One problem in this debate is the word “censorship.” Is what PayPal is doing censorship? Some will say no, some will say yes, and the answer, as Ben Kenobi might say, depends on one’s point of view. I say no. PayPal is conducting its business and implementing a rule; if you want to continue having an account with and using PayPal, you will have to follow those rules. You may not like those rules, but it’s up to you whether you will follow them or not. If you disagree with the rules, then you will have to find another payment processor.

Many people have said, in threads and such, that PayPal cannot tell them how to spend their money, and PayPal cannot tell them what to read. To the first, I’d say if you have a PayPal account, then to an extent they can tell you how to spend your money — you can use PayPal to spend your money according to certain rules. To the second, PayPal is not telling them what they can or cannot read. They are simply saying that you cannot use PayPal to acquire certain items, in this case, certain types of erotic stories. Don’t like it? Find — or create — another way to acquire them.

Another cry that has gone up is “freedom of expression!” Well yes, in the U.S. we all have that, it’s the First Amendment to the Constitution.

Congress shall make no law respecting an establishment of religion, or prohibiting the free exercise thereof; or abridging the freedom of speech, or of the press; or the right of the people peaceably to assemble, and to petition the Government for a redress of grievances. (emphasis mine)

Notice that you have the right to speech and expression — there is no guarantee that you will have a platform to spread these views. The government won’t stop you from writing, or expressing, and that’s fantastic. But no one private agency or person is obligated to help you sell or otherwise disseminate your speech or expression. If an author submits a work to a publisher and they reject it, that is not censorship, it the publisher making a decision on what they think will sell, or what is a good book.

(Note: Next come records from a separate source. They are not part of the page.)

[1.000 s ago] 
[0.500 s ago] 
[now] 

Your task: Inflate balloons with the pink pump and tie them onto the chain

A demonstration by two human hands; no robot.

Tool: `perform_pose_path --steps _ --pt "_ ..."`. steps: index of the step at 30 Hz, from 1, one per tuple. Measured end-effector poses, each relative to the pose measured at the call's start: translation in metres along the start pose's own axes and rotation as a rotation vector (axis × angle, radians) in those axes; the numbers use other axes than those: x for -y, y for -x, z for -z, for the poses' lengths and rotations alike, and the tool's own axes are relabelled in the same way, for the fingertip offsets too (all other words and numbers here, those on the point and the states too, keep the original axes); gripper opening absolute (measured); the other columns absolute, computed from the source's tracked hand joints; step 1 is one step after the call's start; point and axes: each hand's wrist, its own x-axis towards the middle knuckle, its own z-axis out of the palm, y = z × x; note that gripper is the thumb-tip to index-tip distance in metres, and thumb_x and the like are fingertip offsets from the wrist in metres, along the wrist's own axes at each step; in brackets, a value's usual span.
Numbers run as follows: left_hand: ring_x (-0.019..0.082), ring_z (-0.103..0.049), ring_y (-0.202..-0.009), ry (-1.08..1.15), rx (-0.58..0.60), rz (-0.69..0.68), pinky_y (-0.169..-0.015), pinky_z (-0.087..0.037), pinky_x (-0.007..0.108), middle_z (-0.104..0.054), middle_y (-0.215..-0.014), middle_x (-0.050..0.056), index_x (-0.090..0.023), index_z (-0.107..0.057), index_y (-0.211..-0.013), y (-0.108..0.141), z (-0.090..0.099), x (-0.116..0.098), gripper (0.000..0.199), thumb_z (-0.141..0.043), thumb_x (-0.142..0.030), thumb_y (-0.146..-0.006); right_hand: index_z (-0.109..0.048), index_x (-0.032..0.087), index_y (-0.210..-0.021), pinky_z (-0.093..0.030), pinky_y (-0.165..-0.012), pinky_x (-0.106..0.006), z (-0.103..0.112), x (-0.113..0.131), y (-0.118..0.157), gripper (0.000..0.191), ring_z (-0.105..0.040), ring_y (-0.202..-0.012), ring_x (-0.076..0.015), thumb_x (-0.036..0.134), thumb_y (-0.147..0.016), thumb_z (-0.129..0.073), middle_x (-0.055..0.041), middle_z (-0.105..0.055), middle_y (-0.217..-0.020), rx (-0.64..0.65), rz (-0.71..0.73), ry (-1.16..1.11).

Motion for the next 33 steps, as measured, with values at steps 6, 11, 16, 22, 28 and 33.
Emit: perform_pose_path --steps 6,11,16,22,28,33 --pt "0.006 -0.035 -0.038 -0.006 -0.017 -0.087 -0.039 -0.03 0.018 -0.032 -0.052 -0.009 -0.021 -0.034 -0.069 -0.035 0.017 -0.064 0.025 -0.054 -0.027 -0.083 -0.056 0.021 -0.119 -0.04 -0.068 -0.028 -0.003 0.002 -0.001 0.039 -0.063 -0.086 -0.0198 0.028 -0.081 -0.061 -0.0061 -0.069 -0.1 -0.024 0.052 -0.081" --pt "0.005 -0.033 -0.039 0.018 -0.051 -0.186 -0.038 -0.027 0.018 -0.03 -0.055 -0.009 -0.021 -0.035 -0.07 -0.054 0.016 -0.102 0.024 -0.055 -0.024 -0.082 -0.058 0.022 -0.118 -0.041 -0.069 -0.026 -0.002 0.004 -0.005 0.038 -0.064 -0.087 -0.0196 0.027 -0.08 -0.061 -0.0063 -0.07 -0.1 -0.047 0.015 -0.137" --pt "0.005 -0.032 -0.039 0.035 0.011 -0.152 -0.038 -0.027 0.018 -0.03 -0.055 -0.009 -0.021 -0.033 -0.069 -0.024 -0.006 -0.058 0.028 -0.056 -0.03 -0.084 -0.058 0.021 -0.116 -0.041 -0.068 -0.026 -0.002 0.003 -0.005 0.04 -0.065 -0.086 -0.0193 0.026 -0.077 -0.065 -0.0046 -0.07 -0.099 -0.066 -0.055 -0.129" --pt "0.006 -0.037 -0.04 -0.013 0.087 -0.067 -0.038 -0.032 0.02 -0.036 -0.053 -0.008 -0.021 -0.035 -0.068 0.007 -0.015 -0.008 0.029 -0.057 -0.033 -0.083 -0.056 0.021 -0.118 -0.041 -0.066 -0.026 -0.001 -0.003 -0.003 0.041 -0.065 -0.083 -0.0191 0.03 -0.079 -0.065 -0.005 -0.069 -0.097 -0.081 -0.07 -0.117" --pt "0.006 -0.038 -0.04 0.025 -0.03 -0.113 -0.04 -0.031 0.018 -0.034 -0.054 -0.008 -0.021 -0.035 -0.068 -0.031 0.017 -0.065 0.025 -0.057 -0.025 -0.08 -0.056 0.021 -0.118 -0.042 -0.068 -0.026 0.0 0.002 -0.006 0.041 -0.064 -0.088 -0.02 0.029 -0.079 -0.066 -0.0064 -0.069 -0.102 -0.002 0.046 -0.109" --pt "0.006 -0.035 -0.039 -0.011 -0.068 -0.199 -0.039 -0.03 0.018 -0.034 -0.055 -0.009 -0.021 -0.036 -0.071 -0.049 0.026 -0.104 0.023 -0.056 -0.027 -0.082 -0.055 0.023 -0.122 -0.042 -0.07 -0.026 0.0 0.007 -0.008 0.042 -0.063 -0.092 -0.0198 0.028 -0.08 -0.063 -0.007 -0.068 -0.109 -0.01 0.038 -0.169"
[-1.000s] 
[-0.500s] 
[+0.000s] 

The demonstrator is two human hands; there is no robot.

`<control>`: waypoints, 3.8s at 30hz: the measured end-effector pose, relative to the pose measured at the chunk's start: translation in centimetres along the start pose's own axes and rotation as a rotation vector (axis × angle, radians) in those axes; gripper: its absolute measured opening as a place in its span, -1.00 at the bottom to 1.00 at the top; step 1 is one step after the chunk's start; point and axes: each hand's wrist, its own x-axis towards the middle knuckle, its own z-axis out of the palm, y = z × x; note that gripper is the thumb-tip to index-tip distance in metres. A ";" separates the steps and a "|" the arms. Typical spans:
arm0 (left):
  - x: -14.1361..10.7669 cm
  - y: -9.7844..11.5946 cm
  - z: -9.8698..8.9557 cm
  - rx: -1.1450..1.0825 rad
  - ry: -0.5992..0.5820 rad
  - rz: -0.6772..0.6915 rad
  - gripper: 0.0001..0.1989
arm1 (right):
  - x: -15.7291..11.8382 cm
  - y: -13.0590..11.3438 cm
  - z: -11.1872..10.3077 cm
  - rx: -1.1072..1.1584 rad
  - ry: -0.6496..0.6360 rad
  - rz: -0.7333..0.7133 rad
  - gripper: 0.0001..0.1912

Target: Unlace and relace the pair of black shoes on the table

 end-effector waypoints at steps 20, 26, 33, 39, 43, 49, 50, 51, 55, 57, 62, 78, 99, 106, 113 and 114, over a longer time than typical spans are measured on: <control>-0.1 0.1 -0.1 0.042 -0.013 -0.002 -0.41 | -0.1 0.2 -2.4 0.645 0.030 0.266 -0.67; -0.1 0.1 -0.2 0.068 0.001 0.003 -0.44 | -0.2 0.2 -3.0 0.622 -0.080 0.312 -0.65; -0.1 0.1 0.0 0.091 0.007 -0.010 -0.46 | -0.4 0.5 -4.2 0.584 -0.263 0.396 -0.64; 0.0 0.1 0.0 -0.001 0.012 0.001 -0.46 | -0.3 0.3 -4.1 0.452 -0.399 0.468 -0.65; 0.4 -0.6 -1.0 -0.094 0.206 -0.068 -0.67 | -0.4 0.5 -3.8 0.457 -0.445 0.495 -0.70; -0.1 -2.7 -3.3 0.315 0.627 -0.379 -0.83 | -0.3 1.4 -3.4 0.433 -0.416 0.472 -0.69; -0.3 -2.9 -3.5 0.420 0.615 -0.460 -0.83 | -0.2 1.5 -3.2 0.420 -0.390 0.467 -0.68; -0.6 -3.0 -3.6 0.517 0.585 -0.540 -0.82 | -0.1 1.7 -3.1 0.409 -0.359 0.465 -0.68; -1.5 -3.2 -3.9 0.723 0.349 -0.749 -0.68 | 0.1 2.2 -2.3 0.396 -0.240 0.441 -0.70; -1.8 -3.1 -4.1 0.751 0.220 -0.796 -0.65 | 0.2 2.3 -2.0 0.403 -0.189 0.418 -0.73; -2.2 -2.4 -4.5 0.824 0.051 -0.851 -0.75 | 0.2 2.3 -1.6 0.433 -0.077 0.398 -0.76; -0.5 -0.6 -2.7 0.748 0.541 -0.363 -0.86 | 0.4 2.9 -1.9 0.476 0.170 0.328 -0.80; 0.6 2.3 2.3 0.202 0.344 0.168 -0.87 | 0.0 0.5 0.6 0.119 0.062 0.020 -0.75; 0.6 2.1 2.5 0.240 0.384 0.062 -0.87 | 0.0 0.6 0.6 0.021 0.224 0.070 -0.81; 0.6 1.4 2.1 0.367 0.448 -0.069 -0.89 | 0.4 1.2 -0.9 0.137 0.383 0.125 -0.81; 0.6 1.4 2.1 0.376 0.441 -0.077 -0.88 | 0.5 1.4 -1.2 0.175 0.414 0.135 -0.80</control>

Amazon does not have to sell anything it doesn’t want to, for whatever reason. As big as Amazon is, it is not the only retailer in the world, or on the internet.

Much of the problem with the specific conflict of PayPal and Smashwords, it seems to me, is that as Coker says in his press release,

“PayPal is designed into the wiring of the Smashwords platform.  They run the credit card processing for our retail store, and they’re how we pay our authors and publishers.  PayPal is also an extremely popular, trusted payment option for our customers.  It is not feasible for us to simply switch to another provider, should such a suitable provider even exist, especially with so few days notice.”

Smashwords is so fundamentally entwined with PayPal that Coker feels the only feasible decision is to go along with PayPal’s demands. One lesson here might be to keep one’s options open, but these are still fairly early net days for e-commerce, and I think these things will change as time goes on, lessons are learned, and more options open up. Still, this is not censorship — Smashwords entered a business partnership with PayPal, and sometimes those don’t work the way you want them to. This is unfortunate, don’t get me wrong. I wish Smashwords had other options, and I wish PayPal wasn’t doing this in the first place. But the fact remains that Smashwords is not the only place to acquire the forbidden-by-PayPal works. It may take more work on the part of those buyers to find them, but it is not illegal and it is not censorship.

In the TeleRead blog, Chris Meadows writes: “who the hell is PayPal to appoint itself the arbiter over what is and is not acceptable to publish?” PayPal is not doing that. PayPal is saying, we do not want our service used to purchase X, Y and Z. PayPal is within its rights to do that, even if we don’t like it. Rules do not equal censorship.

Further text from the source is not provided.